Work instruction → Set out exactly, line by line, the stretch of data below that begins at the line containing "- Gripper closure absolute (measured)" and ends at the line containing "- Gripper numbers", with both ends kept.

══ Information given ══

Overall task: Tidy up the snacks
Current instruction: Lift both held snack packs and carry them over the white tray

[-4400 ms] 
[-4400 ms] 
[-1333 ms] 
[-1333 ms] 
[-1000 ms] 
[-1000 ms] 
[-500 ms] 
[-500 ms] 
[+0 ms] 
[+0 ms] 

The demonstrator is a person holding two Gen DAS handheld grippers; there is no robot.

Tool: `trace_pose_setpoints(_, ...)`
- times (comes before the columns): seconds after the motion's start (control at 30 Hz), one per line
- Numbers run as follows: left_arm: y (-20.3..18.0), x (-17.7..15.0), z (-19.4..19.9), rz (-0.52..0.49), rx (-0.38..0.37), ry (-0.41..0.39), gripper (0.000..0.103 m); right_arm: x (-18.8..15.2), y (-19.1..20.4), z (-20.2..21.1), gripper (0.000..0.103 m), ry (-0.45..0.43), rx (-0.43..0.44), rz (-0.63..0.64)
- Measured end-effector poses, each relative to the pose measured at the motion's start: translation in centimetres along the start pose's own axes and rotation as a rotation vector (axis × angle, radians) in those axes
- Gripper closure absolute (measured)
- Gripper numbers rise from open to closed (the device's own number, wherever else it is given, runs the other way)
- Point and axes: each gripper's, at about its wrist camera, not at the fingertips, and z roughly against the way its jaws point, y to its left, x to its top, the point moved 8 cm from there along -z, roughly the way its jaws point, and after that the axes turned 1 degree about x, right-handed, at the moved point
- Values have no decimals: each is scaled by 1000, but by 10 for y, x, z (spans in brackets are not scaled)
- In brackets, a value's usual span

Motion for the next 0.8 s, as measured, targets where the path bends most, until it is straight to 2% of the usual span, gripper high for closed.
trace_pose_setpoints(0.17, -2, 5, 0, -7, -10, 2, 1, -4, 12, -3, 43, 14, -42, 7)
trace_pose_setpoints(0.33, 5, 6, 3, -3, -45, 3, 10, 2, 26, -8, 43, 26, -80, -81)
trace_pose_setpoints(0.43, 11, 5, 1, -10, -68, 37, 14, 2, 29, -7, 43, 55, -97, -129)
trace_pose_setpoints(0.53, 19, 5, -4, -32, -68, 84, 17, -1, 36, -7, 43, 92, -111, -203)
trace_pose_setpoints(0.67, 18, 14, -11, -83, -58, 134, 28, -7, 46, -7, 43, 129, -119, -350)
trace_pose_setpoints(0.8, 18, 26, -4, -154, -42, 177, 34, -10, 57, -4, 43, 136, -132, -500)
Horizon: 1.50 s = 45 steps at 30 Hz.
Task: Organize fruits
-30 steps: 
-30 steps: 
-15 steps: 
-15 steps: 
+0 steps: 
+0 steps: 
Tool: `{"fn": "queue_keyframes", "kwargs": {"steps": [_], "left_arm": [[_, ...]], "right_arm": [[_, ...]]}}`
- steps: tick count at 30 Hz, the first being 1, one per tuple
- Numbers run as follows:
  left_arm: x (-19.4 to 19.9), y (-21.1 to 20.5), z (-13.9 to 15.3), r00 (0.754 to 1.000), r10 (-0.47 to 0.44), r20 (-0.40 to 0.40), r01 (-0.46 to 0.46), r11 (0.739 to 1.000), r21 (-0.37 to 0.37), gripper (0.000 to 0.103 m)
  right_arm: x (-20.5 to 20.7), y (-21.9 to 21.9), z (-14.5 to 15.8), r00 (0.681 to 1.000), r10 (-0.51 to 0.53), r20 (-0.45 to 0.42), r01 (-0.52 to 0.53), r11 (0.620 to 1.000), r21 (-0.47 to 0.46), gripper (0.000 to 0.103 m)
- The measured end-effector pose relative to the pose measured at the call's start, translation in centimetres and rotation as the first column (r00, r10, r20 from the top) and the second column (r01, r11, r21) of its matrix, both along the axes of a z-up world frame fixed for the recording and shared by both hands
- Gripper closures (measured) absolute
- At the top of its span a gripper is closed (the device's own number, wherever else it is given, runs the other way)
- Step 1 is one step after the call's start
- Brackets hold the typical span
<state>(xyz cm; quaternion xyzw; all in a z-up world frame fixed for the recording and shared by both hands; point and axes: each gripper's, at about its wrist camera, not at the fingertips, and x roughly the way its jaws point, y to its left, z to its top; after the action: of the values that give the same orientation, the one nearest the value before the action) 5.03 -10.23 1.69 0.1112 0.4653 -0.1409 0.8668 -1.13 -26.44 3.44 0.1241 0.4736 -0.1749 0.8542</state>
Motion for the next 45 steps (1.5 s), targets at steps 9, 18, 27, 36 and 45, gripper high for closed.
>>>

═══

Answer to this task →
- Gripper closure absolute (measured)
- Gripper numbers rise from open to closed (the device's own number, wherever else it is given, runs the other way)

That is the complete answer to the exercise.